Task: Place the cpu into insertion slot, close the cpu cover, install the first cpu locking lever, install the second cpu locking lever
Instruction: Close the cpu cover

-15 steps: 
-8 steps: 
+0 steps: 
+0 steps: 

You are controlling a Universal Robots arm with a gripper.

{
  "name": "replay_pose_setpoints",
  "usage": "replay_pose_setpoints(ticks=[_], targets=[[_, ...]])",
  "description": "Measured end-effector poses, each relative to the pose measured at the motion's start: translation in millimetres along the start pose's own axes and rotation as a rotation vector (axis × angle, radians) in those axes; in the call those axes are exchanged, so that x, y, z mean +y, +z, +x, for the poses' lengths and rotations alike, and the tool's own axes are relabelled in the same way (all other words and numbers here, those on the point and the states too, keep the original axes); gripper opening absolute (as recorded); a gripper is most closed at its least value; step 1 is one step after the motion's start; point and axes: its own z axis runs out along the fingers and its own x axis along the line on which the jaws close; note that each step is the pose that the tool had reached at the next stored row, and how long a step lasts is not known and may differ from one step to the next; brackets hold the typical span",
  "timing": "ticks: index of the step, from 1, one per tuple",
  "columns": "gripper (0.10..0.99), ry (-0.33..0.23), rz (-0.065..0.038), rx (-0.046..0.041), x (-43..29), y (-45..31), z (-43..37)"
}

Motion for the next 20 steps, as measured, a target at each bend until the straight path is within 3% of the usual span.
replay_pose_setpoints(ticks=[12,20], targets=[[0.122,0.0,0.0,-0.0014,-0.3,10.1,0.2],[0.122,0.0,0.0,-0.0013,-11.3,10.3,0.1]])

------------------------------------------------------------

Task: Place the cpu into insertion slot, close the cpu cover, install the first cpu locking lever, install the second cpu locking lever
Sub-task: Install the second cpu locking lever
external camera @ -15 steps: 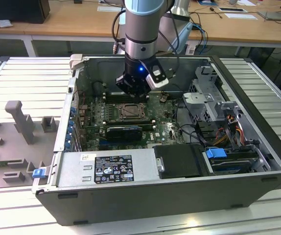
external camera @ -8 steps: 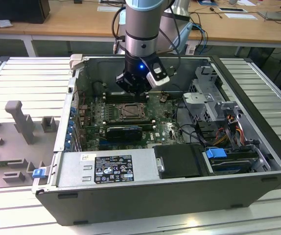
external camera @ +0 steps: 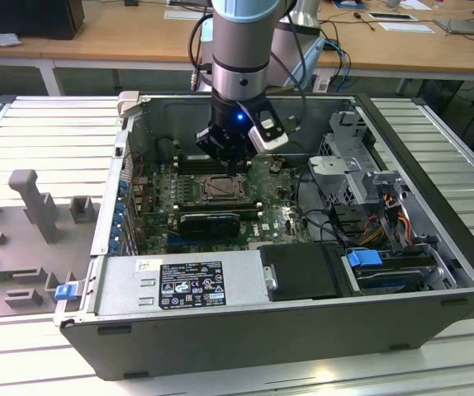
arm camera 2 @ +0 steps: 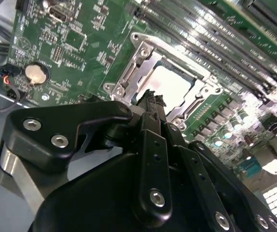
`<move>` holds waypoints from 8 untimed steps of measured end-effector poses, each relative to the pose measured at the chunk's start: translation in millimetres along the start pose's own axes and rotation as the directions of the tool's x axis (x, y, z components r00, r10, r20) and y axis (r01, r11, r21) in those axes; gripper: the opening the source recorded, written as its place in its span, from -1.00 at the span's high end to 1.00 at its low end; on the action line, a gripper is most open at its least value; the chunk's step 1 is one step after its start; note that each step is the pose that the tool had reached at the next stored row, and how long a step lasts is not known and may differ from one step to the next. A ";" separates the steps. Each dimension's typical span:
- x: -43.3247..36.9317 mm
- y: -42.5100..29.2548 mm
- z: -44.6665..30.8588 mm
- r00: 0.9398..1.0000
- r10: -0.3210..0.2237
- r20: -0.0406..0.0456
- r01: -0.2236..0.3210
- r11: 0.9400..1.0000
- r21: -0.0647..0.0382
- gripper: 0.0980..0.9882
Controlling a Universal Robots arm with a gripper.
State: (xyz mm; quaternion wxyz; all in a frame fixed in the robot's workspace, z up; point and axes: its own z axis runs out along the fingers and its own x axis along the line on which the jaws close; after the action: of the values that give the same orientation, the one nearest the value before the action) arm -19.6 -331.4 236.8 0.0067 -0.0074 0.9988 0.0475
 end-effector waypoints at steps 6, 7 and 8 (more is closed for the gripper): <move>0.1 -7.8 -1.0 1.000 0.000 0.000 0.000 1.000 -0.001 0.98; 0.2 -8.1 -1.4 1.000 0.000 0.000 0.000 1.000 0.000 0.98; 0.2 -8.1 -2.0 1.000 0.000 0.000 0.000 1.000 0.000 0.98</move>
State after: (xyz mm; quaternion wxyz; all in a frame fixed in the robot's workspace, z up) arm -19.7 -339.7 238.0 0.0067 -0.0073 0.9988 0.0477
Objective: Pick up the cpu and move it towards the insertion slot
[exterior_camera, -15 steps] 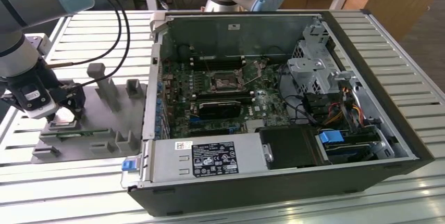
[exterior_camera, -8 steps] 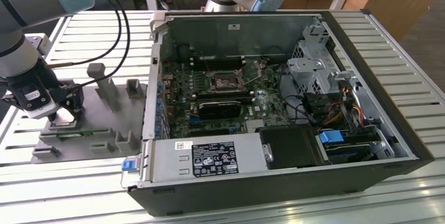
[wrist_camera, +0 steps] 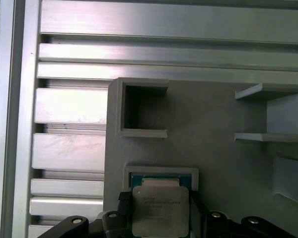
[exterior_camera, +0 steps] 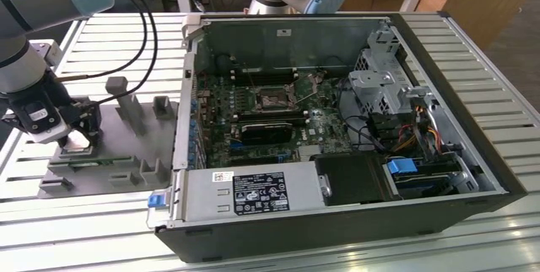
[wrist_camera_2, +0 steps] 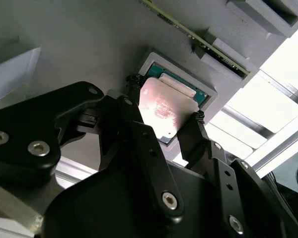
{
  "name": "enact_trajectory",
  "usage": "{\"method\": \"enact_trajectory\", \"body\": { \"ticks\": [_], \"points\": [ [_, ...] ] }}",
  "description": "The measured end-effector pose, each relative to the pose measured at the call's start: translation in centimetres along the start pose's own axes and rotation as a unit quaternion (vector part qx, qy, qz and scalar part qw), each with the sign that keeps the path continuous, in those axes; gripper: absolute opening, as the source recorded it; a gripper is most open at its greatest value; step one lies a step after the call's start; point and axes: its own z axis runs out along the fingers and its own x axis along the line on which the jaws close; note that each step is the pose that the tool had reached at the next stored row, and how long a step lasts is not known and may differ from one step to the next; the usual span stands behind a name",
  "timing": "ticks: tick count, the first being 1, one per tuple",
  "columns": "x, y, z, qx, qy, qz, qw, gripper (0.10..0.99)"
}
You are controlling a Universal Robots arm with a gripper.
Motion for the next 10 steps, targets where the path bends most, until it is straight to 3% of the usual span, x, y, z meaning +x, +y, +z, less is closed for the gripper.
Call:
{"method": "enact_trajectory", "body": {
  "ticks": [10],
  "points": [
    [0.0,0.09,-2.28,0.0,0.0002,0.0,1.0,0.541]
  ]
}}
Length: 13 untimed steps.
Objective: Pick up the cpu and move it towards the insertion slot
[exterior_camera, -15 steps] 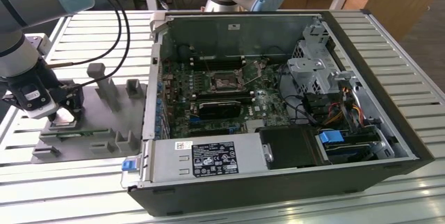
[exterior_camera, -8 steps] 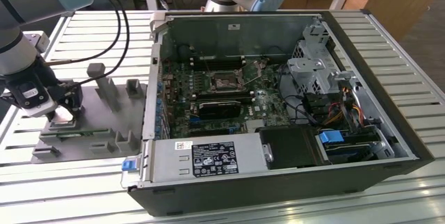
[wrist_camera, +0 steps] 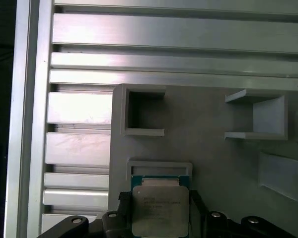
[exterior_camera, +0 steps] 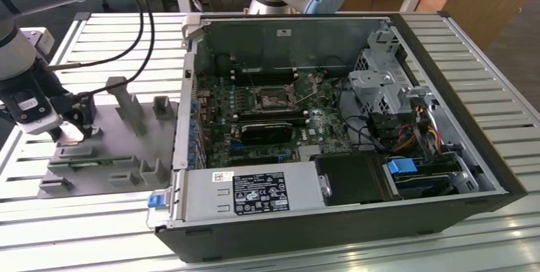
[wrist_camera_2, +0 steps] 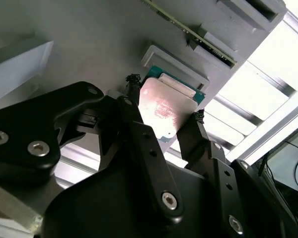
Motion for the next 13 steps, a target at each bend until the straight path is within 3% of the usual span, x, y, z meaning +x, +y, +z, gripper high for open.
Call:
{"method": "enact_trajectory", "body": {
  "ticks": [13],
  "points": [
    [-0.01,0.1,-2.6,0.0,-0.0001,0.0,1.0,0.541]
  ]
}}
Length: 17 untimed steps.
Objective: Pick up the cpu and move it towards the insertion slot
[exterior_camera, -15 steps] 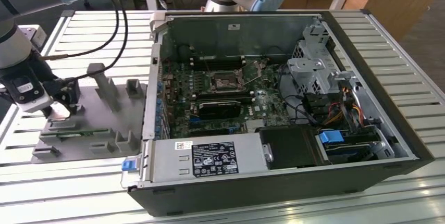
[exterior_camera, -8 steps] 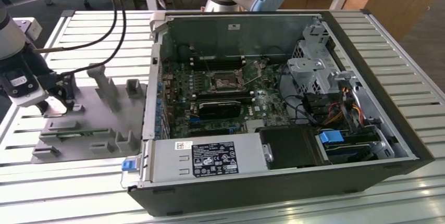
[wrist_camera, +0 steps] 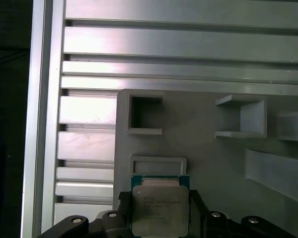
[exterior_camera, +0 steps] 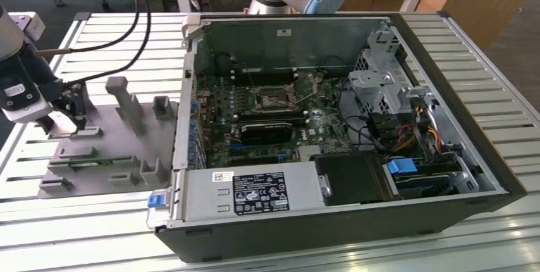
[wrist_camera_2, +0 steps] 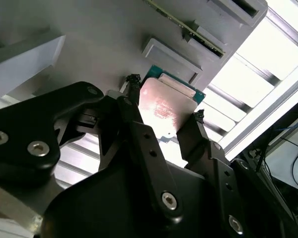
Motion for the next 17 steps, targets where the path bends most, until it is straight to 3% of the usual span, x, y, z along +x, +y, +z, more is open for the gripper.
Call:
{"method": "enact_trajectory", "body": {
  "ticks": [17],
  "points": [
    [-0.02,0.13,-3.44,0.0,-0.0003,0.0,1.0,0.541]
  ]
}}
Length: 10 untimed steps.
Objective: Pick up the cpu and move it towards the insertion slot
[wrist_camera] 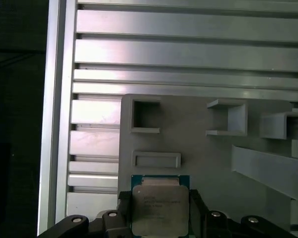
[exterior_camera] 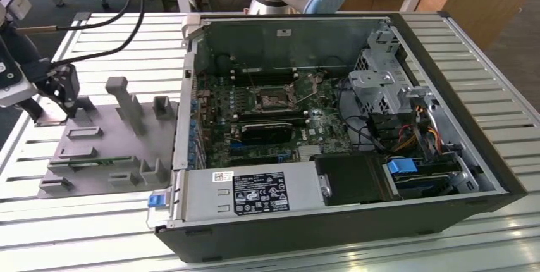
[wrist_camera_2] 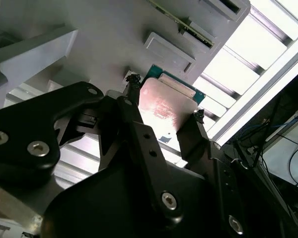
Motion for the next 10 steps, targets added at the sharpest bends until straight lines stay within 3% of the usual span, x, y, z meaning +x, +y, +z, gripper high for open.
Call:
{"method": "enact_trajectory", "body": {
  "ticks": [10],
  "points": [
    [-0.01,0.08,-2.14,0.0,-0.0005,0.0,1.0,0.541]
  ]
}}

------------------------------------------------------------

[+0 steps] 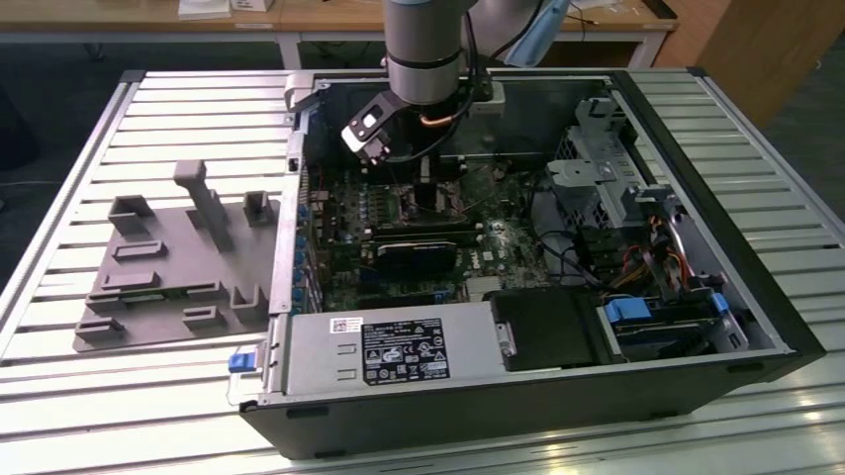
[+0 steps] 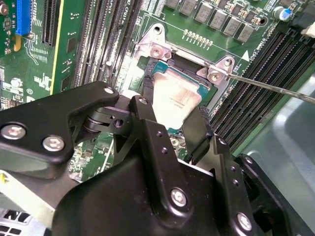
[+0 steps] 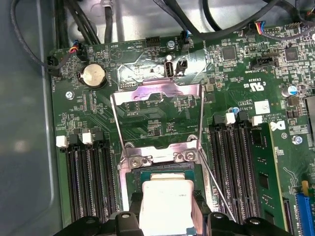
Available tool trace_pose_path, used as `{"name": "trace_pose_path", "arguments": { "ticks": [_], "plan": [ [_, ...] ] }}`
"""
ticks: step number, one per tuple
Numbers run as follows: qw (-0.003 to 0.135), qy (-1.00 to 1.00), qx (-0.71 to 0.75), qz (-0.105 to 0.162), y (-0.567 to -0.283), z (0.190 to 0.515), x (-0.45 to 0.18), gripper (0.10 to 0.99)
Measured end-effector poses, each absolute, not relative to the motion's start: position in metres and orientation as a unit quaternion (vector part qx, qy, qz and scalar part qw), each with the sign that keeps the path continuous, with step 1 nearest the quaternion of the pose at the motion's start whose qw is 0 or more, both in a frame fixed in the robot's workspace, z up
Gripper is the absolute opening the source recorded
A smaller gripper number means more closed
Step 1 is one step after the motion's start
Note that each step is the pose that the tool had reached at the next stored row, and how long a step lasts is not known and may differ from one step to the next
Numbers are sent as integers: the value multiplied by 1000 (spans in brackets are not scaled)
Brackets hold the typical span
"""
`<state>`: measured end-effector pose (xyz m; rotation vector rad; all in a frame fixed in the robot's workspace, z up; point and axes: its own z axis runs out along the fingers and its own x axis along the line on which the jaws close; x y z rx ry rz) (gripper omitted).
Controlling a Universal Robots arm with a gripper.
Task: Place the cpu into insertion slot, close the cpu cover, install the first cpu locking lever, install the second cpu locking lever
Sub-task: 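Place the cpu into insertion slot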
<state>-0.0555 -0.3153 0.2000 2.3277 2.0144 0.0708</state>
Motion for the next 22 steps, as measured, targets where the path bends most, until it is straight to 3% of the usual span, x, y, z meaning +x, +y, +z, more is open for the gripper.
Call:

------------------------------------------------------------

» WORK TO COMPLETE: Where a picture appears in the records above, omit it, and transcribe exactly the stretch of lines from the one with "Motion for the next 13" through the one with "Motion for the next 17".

» REPLY TO THE TASK:
Motion for the next 13 steps, a target at each bend until the straight path is within 3% of the usual span, x, y, z meaning +x, +y, +z, gripper high for open.
Call:
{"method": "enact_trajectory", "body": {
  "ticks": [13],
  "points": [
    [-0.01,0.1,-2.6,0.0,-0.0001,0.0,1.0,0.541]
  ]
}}
Length: 17 untimed steps.
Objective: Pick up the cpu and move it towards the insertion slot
[exterior_camera, -15 steps] 
[exterior_camera, -8 steps] 
[wrist_camera, +0 steps] 
[exterior_camera, +0 steps] 
[wrist_camera_2, +0 steps] 
Motion for the next 17 steps, targets where the path bends most, until it is straight to 3% of the usual span, x, y, z along +x, +y, +z, more is open for the gripper.

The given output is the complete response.